The data should be printed in full, character for character.

-------------------------

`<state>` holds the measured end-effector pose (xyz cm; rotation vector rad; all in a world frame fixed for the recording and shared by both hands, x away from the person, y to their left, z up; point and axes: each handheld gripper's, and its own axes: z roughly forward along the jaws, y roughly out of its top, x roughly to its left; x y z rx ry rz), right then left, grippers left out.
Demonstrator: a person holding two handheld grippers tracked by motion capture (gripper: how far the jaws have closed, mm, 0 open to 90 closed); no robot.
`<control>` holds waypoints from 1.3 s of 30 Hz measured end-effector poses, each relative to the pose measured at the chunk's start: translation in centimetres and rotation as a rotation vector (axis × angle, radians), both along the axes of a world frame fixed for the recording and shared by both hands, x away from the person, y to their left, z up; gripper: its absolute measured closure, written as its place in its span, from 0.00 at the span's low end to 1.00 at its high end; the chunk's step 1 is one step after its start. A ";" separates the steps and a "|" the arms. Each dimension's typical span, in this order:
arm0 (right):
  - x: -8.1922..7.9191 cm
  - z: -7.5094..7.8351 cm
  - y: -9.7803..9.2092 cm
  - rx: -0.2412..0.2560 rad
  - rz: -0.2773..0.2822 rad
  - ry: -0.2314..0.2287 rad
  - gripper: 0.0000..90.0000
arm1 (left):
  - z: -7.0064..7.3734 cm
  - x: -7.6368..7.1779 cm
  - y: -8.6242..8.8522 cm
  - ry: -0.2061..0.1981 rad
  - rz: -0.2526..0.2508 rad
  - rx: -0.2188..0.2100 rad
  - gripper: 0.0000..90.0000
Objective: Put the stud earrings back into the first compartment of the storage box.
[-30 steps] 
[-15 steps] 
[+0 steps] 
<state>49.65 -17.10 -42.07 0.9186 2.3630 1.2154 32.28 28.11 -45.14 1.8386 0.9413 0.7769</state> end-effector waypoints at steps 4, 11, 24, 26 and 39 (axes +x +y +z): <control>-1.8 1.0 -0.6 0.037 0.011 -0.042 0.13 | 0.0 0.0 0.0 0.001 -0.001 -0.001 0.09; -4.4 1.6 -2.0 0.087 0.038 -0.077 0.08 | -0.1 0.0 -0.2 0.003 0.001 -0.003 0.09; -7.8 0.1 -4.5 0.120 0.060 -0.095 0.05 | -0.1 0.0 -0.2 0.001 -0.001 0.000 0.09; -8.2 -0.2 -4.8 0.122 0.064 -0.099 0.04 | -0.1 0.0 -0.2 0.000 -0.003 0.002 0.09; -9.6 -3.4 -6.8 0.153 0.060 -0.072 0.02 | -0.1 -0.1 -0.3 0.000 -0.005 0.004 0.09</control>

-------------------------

Finished exercise =
`<state>` holds the measured end-effector pose (xyz cm; rotation vector rad; all in a world frame fixed for the recording and shared by both hands, x away from the person, y to their left, z up; point and axes: each handheld gripper's, and its own axes: z roughly forward along the jaws, y roughly out of its top, x roughly to its left; x y z rx ry rz), right then left, grippers left out.
Demonstrator: a person holding two handheld grippers tracked by motion capture (gripper: how far the jaws have closed, mm, 0 open to 90 closed); no robot.
`<control>` holds waypoints from 1.3 s of 30 Hz measured end-effector poses, each relative to the pose measured at the chunk's start: translation in centimetres and rotation as a rotation vector (axis × angle, radians), both along the axes of a world frame fixed for the recording and shared by both hands, x away from the person, y to their left, z up; gripper: its absolute measured closure, written as its place in its span, from 0.00 at the span's low end to 1.00 at its high end; the chunk's step 1 is one step after its start. A ";" separates the steps and a "|" the arms. Each dimension's typical span, in this order:
arm0 (right):
  - x: -8.1922..7.9191 cm
  - z: -7.5094..7.8351 cm
  - y: -9.7803..9.2092 cm
  - rx: -0.2412..0.2560 rad
  - rz: -0.2773..0.2822 rad
  - ry: -0.2314..0.2287 rad
  - gripper: 0.0000..90.0000
arm1 (left):
  - z: -7.0064..7.3734 cm
  - x: -7.6368..7.1779 cm
  - y: -8.6242..8.8522 cm
  - ry: -0.2061..0.1981 rad
  - rz: -0.2526..0.2508 rad
  - rx: -0.2188..0.2100 rad
  - gripper: 0.0000..90.0000
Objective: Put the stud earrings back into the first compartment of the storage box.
[-30 steps] 
[-15 steps] 
[+0 steps] 
<state>49.65 -17.10 -42.07 0.9186 2.3630 1.2154 32.28 28.11 -45.14 1.8386 0.9413 0.7769</state> end-effector waypoints at steps 4, 11, 24, 26 and 39 (axes +x +y +z): <control>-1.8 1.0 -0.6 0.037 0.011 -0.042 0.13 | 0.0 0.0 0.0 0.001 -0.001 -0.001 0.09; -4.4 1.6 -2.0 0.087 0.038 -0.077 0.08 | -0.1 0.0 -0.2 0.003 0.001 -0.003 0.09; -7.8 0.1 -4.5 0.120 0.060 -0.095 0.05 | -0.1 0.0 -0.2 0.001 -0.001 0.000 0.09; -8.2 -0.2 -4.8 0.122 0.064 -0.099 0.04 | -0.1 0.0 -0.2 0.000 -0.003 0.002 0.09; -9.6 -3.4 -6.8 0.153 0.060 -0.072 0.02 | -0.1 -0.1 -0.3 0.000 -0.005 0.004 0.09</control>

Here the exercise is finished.